2011年 02月 12日
新聞と芸術の町
たとえば、こちらペルージャ(Perugia)の目抜き通り、ヴァンヌッチ通り(Corso Vannucci)にも、2箇所ほど、この販売店があるのですが、上の写真では、その一つが右下に見えています。ペルージャの中心街ともなると、こうして1日中営業しているのですが、我が家に近い郊外のedicolaは、午後は閉まっています。
edicolaでは、イタリアの二大有力紙、『Corriere della Sera』、『la Repubblica』を始めとして、他にもいろいろな新聞や雑誌が売られています。上の写真のla Repubblica紙は、2月1日のもので少し古いのですが、わたしは、この新聞表紙の左下の広告で、雑誌、『Meridiani』2月号が、日本特集号(記事はこちら)だと知って、購入しました。
日本では、雑誌は本屋で売られているのですが、イタリアでは雑誌は書店ではなくて、こうしたedicola、新聞・雑誌販売店で売られています。大きいスーパーだと、一隅に、小さい新聞・雑誌販売コーナーがある場合もあります。ペルージャでは、たとえば駅前のCOOPやSan Marco FornaciのPAMでも、新聞や雑誌を買うことができます。
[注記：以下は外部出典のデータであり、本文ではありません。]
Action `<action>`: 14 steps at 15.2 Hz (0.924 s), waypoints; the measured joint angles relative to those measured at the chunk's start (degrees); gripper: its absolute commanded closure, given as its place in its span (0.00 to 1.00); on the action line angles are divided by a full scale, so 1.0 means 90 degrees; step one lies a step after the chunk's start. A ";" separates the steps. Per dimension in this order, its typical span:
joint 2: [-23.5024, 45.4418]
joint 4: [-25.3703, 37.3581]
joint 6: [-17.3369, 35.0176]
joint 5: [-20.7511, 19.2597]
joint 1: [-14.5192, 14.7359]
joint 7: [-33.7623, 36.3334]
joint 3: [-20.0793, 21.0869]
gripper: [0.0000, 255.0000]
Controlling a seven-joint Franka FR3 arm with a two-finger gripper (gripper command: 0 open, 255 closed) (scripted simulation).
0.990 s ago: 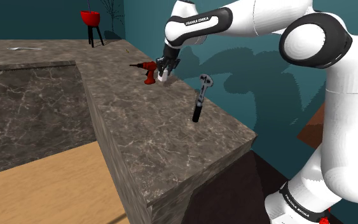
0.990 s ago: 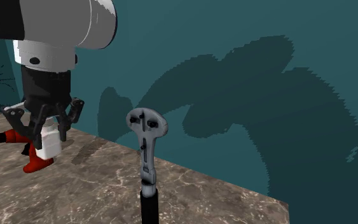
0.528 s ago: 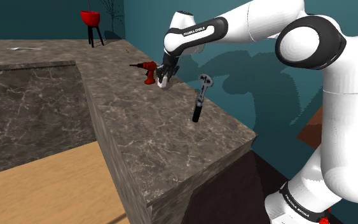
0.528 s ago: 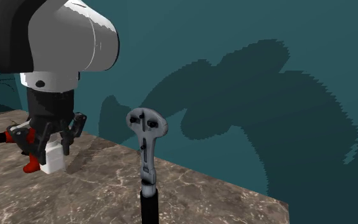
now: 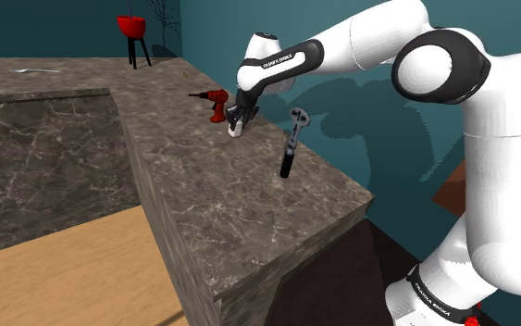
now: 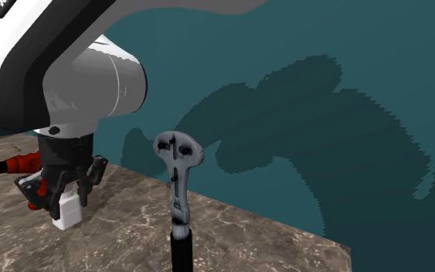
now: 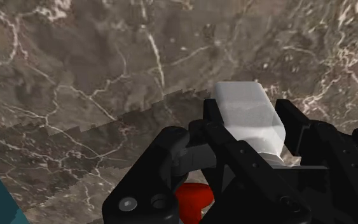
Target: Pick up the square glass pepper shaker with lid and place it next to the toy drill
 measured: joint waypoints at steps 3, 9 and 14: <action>0.0092 -0.0066 0.0158 0.0013 -0.0006 -0.0013 0.0008 1.00; 0.0111 -0.0062 0.0177 0.0016 -0.0011 -0.0018 0.0009 0.00; 0.0112 -0.0062 0.0177 0.0016 -0.0011 -0.0018 0.0009 0.00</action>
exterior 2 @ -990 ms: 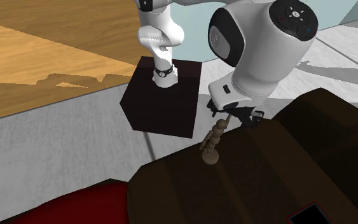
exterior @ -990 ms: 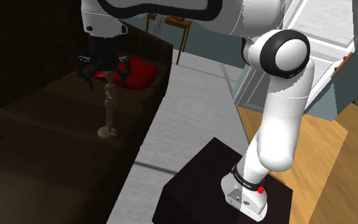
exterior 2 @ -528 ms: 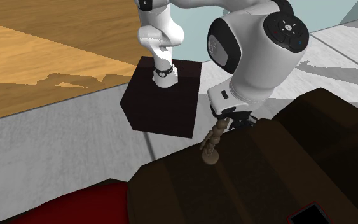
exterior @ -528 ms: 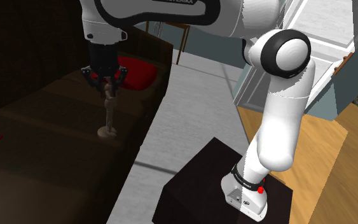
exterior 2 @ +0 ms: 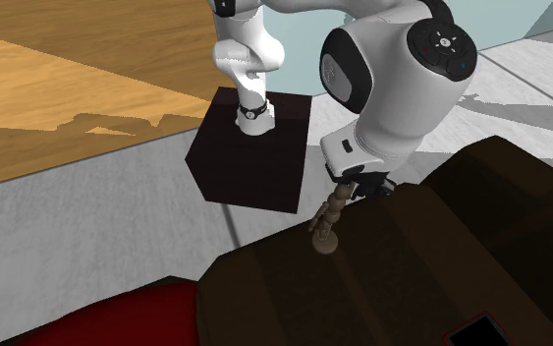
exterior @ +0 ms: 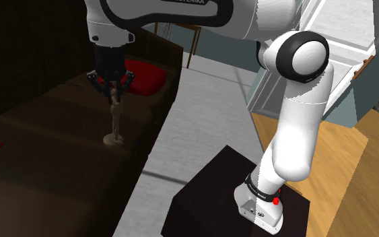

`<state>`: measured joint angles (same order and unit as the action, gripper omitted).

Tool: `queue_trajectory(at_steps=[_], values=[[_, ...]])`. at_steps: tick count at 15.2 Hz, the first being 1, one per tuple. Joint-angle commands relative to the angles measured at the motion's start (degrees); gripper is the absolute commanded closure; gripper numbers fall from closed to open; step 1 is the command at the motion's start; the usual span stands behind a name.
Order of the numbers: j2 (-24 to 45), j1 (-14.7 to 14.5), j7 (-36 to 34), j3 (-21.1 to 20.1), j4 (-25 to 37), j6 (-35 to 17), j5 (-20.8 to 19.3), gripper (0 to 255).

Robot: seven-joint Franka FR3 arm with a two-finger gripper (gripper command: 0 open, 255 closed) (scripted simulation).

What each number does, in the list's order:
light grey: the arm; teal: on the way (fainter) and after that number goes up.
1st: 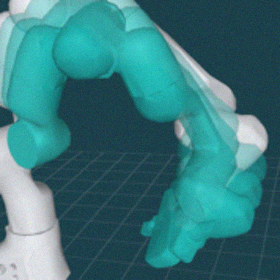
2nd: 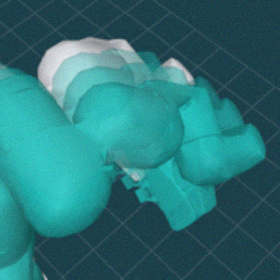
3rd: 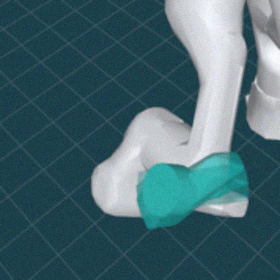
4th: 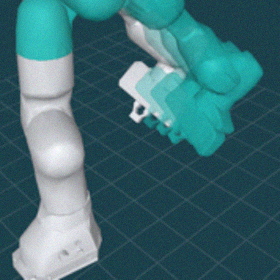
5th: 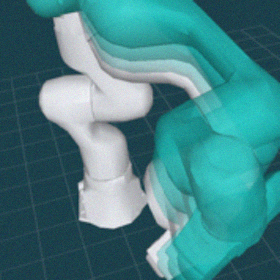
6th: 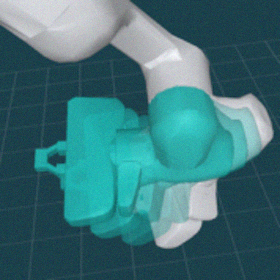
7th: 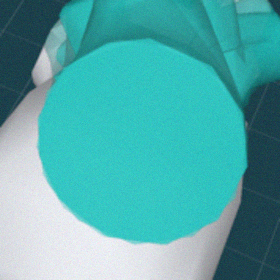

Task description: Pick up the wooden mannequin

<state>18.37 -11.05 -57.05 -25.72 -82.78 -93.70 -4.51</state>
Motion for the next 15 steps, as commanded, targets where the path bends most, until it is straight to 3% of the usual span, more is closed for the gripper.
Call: queue_trajectory(at_steps=[1,15], values=[[0.07,-0.05,0.0,0.0,0.79,0.77,-0.02,255],[2.98,-2.02,-0.74,-0.23,15.88,13.07,-1.19,255]])
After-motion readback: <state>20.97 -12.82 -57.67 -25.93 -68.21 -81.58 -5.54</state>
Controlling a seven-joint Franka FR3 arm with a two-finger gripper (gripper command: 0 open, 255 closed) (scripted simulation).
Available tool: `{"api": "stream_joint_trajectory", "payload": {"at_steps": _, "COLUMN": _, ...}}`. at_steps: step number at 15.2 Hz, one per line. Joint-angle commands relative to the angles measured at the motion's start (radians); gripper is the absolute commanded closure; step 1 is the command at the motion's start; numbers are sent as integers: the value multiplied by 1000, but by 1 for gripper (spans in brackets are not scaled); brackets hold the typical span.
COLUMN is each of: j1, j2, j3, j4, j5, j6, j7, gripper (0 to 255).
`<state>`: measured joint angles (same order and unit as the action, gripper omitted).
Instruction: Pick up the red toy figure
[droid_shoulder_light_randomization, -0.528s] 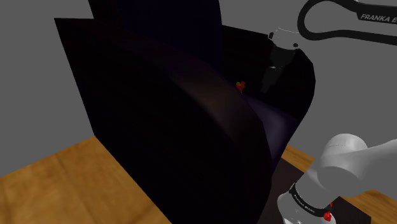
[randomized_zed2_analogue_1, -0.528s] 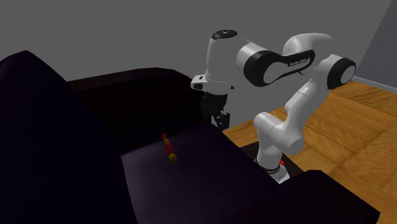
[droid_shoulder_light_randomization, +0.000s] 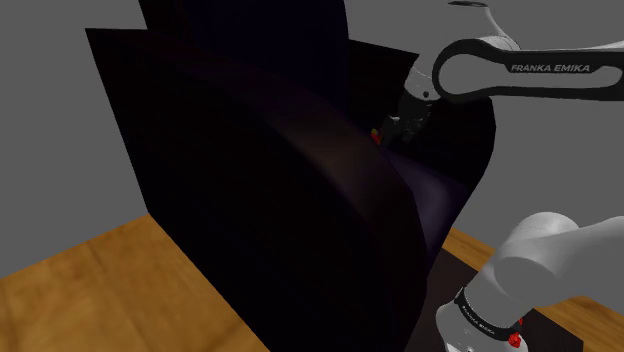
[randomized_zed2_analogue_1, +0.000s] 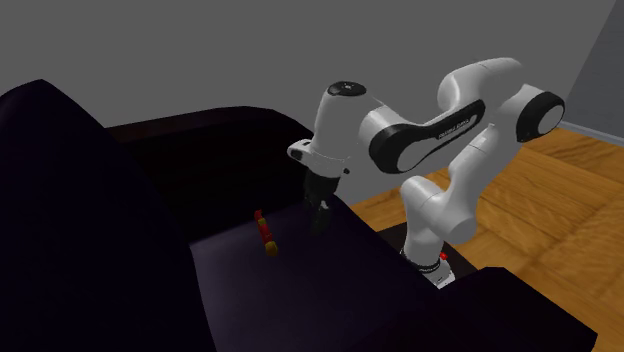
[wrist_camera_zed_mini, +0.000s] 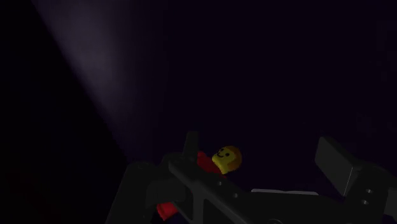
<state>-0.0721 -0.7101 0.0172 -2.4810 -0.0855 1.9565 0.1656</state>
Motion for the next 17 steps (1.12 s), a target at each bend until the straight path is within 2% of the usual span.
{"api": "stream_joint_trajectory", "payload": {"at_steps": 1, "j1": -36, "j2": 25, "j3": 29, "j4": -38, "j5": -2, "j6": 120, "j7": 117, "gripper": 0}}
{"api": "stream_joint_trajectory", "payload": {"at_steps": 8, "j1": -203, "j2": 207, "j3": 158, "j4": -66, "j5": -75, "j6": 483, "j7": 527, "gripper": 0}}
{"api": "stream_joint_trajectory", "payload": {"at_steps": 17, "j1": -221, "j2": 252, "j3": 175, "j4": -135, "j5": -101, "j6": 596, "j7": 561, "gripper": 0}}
二大有力紙は、どちらも歴史と権威があり、政治的な偏りが他紙に比べると少ない(と言ってもやや左よりです)新聞なのですが、わたしのお気に入りは、『la Repubblica』紙です。『Corriere della Sera』に比べて、グラフや図示などのおかげで、記事の内容が分かりやすいし、読みやすく、自分が興味のある記事も、見つけやすいからです。
ただし、木曜日に新聞を買うときは、『Corriere della Sera』、金曜日には、『la Repubblica』を買うようにしています。この曜日には、それぞれ、『Sette』、『il Venerdì』という雑誌と共に販売されて、ふだんは1ユーロの新聞が、雑誌と一緒に1.5ユーロになるのですが、この雑誌は、時事問題や文化を扱った記事が非常に充実している上に、1週間のテレビ番組一覧表と、テレビで放映される映画の詳しい説明があって、重宝するからです。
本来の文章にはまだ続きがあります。